• **PROMPT**:
Go through the material and tally the lines containing the string "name". Give the total alone.

• **TASK INPUTS**:
-----
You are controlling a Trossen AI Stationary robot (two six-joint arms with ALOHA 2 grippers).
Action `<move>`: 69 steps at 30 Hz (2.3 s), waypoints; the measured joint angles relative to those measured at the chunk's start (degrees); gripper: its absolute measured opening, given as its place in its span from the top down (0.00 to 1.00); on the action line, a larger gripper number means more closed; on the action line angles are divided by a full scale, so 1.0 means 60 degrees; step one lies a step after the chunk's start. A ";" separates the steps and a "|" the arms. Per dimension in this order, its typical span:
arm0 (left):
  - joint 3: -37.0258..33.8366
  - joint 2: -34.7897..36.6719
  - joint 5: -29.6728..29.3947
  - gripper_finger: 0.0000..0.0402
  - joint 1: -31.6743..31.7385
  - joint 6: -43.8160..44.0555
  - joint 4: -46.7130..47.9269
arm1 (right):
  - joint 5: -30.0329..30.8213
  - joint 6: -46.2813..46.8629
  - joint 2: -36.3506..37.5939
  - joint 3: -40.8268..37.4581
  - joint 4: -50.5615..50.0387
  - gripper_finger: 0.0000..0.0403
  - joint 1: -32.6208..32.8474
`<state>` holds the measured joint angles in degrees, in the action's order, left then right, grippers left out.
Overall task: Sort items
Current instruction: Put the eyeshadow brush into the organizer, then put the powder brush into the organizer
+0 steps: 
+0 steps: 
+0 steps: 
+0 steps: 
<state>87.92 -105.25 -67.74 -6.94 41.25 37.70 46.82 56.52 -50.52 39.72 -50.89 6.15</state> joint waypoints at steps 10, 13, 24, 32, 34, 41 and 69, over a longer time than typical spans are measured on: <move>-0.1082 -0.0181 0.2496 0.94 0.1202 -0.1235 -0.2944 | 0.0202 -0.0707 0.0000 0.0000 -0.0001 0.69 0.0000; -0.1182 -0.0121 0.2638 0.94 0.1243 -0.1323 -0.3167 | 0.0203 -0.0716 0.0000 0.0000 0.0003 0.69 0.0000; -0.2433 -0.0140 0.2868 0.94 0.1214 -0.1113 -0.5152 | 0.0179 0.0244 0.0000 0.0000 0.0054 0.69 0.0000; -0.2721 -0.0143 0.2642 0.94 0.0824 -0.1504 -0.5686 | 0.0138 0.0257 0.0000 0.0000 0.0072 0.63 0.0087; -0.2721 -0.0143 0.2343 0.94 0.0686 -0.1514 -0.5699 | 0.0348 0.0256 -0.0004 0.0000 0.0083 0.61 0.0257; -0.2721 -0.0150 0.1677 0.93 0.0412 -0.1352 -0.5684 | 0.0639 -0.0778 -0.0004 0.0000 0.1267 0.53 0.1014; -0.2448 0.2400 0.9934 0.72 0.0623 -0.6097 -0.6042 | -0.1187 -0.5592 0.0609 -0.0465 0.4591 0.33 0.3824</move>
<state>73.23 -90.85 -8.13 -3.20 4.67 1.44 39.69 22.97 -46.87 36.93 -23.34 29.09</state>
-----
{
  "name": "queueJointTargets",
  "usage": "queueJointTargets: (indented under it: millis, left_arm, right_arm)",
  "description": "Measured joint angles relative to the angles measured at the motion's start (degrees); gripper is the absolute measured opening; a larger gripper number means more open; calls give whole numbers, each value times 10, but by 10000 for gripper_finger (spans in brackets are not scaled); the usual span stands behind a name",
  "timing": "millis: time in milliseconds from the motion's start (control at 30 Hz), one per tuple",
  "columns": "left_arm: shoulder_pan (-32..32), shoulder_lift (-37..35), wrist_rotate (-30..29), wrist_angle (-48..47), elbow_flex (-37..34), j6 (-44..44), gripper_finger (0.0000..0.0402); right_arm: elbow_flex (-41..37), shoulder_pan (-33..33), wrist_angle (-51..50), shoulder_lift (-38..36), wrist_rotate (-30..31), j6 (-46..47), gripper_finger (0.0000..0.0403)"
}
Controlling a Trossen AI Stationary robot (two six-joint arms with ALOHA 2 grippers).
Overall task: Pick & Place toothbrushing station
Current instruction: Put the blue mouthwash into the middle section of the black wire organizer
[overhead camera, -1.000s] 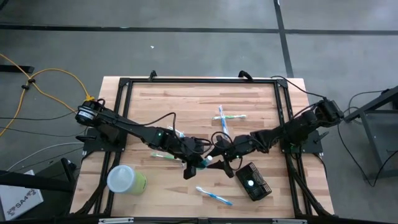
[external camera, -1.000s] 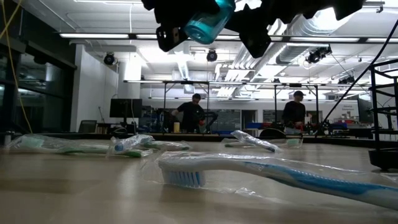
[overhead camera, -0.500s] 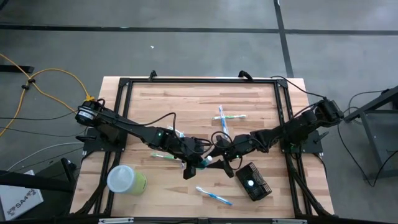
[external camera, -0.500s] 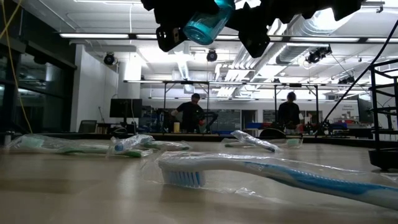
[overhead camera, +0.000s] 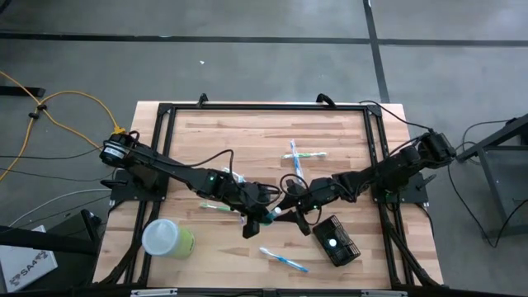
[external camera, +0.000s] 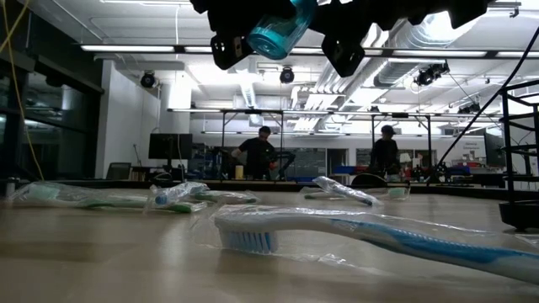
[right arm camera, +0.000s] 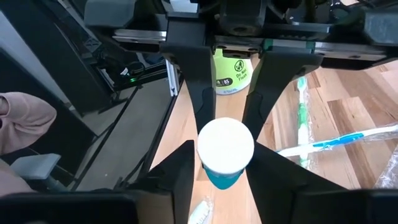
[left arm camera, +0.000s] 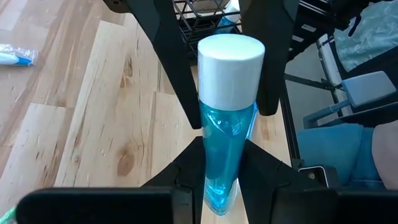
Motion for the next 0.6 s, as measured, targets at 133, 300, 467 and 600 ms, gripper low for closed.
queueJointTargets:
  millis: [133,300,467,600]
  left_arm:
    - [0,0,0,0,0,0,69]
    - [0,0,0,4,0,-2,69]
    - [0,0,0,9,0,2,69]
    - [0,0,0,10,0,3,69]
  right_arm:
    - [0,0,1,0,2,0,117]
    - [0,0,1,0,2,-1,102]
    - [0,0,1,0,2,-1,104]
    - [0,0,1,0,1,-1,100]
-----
• **PROBLEM SOLUTION**:
2